─── Dataset content ───

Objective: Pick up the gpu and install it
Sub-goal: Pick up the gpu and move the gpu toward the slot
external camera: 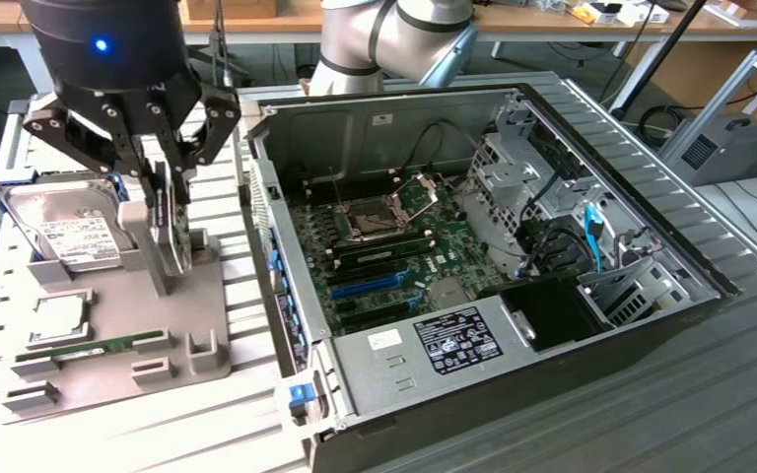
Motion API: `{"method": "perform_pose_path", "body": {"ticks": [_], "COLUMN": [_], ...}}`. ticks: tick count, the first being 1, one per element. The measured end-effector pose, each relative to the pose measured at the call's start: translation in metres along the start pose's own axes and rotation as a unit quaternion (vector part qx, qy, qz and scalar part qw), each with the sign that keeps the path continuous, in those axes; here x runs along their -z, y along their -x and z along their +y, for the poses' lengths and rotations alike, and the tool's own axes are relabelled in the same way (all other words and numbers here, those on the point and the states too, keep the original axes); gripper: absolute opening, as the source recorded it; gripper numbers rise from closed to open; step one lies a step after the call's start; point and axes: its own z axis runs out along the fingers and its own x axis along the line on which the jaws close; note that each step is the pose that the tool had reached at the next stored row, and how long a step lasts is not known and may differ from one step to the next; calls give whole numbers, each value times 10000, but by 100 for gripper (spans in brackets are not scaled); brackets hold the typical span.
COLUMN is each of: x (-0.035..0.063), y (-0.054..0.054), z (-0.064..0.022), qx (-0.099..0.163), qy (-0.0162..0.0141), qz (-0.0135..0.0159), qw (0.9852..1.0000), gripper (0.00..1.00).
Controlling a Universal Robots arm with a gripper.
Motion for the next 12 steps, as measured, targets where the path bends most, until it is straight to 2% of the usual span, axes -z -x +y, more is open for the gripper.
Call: {"method": "perform_pose_path", "body": {"ticks": [6, 9, 12], "x": [311, 378, 386], "y": [7, 9, 9], "z": [14, 16, 17], "qx": [0, 0, 0], "qy": [-1, -1, -1], "qz": [0, 0, 0], "qw": [10000, 10000, 10000], "gripper": [27, 27, 27]}}
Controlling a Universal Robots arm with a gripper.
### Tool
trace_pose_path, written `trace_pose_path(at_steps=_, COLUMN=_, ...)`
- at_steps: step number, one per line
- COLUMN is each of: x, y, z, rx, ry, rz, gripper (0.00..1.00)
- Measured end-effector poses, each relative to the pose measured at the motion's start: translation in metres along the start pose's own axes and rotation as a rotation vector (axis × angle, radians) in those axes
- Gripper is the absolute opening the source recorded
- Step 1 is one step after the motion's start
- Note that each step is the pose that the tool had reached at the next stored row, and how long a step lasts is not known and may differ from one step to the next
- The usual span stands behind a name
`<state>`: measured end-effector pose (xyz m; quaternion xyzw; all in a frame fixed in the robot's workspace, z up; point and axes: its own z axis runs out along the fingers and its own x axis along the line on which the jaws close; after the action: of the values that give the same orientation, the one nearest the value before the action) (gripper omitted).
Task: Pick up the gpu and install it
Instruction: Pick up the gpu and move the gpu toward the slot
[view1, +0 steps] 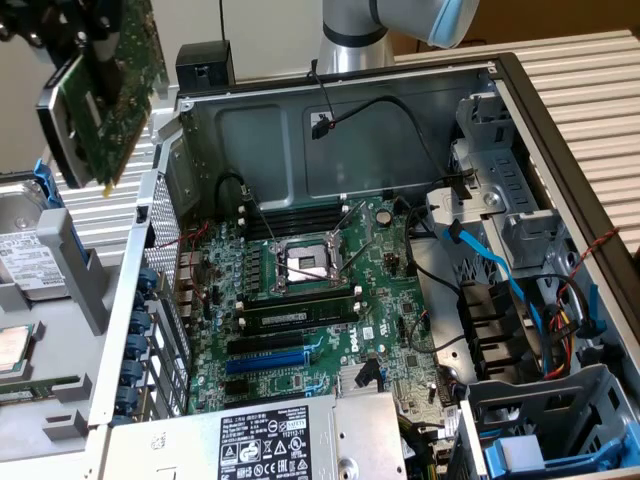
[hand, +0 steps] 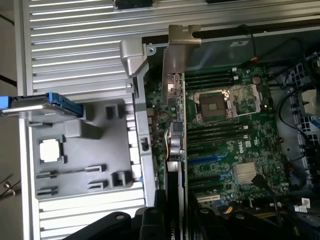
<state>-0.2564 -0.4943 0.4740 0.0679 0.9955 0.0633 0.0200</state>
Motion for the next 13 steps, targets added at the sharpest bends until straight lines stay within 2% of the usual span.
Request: trace_pose_path(at_steps=13, x=-0.052, y=0.0069, z=0.0025, rx=-0.0008, ry=0.0066, rz=-0.035, gripper=0.27)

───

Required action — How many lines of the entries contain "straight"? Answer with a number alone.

Your response — 2